Similarly, Streptomyces sp. are known to produce the antifungal compound tunicamycin, which has been widely used in research.
To streamline Streptomyces experimentation and enhance reproducibility, researchers can utilize innovative tools like PubCompare.ai.
This AI-driven platform enables the comparison of literature, preprints, and patents, allowing scientists to identify the best protocols and products for their Streptomyces research.
By leveraging the power of artificial intelligence, PubCompare.ai can help unlock new insights and elevate the discoveries made in Streptomyces research.

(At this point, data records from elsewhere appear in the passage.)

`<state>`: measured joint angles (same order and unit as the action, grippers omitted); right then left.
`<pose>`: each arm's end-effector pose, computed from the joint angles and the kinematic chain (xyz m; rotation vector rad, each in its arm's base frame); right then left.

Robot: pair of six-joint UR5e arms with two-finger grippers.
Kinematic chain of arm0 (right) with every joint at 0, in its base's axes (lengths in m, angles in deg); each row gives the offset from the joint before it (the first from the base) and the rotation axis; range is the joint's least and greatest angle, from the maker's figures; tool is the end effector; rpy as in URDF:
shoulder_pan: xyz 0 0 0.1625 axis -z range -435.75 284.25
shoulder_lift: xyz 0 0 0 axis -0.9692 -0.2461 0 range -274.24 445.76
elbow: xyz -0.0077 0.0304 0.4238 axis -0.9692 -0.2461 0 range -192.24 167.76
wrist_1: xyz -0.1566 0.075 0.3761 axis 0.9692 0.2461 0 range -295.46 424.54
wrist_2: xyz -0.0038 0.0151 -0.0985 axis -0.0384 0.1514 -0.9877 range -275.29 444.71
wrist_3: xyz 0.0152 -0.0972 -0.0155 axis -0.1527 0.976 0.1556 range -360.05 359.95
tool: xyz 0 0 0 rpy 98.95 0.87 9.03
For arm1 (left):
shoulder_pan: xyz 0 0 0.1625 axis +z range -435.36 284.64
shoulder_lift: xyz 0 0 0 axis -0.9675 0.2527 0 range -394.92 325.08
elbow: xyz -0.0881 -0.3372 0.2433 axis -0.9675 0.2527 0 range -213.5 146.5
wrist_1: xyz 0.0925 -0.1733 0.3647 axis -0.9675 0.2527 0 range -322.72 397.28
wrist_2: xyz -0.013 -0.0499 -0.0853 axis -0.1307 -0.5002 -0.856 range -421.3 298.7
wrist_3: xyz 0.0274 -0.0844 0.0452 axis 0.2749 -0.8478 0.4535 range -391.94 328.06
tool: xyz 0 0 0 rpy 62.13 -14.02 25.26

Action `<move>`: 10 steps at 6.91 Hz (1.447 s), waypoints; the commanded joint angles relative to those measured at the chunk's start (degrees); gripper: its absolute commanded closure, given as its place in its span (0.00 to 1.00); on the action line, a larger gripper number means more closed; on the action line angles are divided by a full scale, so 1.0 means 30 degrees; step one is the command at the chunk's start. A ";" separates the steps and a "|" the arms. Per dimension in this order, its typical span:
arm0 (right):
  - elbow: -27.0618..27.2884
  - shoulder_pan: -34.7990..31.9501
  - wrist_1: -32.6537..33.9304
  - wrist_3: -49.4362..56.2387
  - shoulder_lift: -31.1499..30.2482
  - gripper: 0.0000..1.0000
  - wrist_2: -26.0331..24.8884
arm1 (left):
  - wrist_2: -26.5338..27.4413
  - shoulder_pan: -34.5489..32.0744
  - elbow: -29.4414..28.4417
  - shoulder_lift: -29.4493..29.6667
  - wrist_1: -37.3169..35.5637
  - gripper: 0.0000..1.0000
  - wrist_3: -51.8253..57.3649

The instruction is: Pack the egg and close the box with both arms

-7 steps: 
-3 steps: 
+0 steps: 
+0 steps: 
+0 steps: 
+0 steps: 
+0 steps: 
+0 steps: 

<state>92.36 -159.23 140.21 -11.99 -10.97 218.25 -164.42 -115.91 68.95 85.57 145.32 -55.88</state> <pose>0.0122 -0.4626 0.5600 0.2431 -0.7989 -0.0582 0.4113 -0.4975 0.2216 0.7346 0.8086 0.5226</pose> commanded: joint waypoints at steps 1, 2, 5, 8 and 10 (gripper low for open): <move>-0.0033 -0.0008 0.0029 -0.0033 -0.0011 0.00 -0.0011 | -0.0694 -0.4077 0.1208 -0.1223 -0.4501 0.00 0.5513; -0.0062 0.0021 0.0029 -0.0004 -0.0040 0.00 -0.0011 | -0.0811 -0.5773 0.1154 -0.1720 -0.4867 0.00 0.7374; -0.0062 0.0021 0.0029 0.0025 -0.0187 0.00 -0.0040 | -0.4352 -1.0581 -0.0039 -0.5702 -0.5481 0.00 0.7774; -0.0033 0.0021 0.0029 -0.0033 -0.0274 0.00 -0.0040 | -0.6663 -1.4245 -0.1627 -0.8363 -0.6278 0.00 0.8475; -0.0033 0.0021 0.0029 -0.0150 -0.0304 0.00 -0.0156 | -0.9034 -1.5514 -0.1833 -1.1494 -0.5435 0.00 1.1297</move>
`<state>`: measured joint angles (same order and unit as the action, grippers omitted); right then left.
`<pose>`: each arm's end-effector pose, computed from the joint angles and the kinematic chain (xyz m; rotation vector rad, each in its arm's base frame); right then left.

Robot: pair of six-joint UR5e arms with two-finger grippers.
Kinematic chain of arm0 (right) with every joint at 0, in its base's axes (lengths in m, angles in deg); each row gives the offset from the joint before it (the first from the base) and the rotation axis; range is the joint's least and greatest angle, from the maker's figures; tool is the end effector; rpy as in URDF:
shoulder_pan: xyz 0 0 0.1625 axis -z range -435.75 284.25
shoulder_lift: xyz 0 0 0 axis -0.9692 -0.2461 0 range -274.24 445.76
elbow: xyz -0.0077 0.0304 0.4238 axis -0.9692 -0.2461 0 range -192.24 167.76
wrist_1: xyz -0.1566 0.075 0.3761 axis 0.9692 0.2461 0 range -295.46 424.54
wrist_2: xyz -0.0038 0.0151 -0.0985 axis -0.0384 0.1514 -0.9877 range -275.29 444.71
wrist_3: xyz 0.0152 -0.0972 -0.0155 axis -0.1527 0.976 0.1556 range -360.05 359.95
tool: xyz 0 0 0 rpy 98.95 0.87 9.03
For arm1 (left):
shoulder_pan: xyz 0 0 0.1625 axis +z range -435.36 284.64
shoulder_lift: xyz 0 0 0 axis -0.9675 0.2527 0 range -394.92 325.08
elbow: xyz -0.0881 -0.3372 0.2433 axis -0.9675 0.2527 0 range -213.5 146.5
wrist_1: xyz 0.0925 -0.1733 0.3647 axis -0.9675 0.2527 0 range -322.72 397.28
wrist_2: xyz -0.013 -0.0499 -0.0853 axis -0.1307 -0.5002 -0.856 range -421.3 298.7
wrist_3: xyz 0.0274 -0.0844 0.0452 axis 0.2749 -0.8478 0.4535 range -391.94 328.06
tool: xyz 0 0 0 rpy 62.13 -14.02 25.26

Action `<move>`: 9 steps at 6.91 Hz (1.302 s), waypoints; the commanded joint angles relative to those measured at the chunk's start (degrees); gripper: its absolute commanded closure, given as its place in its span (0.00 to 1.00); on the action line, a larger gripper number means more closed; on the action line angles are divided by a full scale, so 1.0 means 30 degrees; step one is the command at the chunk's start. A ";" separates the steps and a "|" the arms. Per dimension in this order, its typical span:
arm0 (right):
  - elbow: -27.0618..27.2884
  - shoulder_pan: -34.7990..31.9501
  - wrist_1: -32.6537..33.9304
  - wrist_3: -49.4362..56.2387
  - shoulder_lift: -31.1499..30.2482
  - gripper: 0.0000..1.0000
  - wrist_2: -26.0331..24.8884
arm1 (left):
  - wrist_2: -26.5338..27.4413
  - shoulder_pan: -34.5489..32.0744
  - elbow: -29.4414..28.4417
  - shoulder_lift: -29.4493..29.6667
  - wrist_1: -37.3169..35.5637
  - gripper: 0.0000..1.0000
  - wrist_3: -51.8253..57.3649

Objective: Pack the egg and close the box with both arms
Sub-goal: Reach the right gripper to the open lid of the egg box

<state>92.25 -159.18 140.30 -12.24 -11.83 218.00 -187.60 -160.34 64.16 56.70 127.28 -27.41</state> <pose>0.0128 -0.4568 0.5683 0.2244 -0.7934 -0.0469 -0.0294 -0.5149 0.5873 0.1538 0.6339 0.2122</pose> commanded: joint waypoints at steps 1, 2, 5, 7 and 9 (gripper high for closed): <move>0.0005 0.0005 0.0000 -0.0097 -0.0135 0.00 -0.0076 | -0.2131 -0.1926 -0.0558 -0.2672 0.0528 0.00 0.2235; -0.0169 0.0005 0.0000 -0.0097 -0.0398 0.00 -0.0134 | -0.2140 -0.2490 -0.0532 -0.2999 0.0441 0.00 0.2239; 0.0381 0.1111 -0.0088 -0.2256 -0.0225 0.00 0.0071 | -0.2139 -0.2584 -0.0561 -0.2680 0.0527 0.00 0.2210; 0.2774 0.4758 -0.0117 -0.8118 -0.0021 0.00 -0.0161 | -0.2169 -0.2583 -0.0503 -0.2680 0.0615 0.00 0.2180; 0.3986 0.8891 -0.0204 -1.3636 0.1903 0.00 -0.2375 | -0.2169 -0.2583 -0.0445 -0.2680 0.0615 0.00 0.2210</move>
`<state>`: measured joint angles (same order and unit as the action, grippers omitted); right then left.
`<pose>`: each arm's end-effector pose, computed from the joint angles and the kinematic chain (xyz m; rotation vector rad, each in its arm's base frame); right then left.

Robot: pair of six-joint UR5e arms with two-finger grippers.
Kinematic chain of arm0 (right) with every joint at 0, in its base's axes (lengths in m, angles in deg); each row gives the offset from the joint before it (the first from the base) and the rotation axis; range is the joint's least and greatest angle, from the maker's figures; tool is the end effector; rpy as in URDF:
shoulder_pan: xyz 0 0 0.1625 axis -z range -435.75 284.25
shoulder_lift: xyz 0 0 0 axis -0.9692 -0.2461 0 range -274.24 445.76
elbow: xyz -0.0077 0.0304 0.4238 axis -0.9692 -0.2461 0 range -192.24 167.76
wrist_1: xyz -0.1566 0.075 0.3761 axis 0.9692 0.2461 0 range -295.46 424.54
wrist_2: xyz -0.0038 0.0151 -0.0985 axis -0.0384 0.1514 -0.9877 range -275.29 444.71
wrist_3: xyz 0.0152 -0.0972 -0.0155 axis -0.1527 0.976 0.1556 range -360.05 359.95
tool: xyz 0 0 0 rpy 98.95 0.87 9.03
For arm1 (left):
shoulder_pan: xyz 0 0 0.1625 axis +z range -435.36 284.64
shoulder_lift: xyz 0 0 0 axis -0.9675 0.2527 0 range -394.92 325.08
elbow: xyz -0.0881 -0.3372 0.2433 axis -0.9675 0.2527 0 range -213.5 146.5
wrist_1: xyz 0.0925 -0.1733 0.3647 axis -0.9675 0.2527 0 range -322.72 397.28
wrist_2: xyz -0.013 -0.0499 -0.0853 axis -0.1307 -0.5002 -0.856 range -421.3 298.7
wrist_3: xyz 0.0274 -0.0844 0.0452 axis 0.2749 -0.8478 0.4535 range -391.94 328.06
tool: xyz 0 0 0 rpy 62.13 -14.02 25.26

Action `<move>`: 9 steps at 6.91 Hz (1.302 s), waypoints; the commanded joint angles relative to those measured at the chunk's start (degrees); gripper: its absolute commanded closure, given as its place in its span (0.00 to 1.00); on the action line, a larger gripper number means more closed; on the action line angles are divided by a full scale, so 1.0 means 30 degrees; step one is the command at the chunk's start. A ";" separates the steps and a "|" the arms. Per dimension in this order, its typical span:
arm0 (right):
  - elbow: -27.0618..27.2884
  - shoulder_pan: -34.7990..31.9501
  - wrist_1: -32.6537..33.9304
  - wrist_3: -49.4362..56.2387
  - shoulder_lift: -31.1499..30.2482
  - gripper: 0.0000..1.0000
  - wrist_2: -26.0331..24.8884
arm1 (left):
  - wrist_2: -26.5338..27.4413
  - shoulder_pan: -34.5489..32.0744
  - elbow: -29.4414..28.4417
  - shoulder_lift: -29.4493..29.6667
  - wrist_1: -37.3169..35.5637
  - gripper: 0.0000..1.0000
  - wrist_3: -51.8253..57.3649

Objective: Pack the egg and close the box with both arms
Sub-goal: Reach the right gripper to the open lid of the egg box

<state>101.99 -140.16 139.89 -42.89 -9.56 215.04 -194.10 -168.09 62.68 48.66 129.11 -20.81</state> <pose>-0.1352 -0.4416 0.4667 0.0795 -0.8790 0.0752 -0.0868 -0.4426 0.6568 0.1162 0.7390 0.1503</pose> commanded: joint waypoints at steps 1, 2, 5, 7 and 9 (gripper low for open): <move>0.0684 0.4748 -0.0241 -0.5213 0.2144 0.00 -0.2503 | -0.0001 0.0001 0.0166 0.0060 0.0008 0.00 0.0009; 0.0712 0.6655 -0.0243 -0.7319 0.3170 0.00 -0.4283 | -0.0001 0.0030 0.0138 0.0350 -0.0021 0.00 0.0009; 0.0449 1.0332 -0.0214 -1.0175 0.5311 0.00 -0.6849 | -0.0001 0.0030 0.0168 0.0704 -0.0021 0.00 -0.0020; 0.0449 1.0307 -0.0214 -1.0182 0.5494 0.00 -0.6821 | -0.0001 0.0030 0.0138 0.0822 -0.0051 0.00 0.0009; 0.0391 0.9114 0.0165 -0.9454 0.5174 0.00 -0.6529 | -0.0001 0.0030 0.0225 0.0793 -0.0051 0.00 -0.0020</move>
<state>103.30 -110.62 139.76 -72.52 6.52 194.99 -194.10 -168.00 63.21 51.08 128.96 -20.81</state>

In addition to PubCompare.ai, researchers working with Streptomyces may also employ a variety of common laboratory tools and reagents, such as the Wizard Genomic DNA Purification Kit for extracting high-quality genomic DNA, the QIAquick Gel Extraction Kit for purifying DNA fragments from agarose gels, and restriction endonucleases for precise genetic manipulation.
The QIAprep Spin Miniprep Kit can be used for plasmid purification, while bovine serum albumin (BSA) is a versatile protein often used in buffer solutions.
By combining the insights gained from the MeSH term description, the metadescription, and the additional information provided, researchers can optimize their Streptomyces research and unlock new possibilities in the realm of secondary metabolite discovery and therapeutic development.
Remember, even the most experienced scientists can make a typo now and then, so don't be surprised if you find one in this text.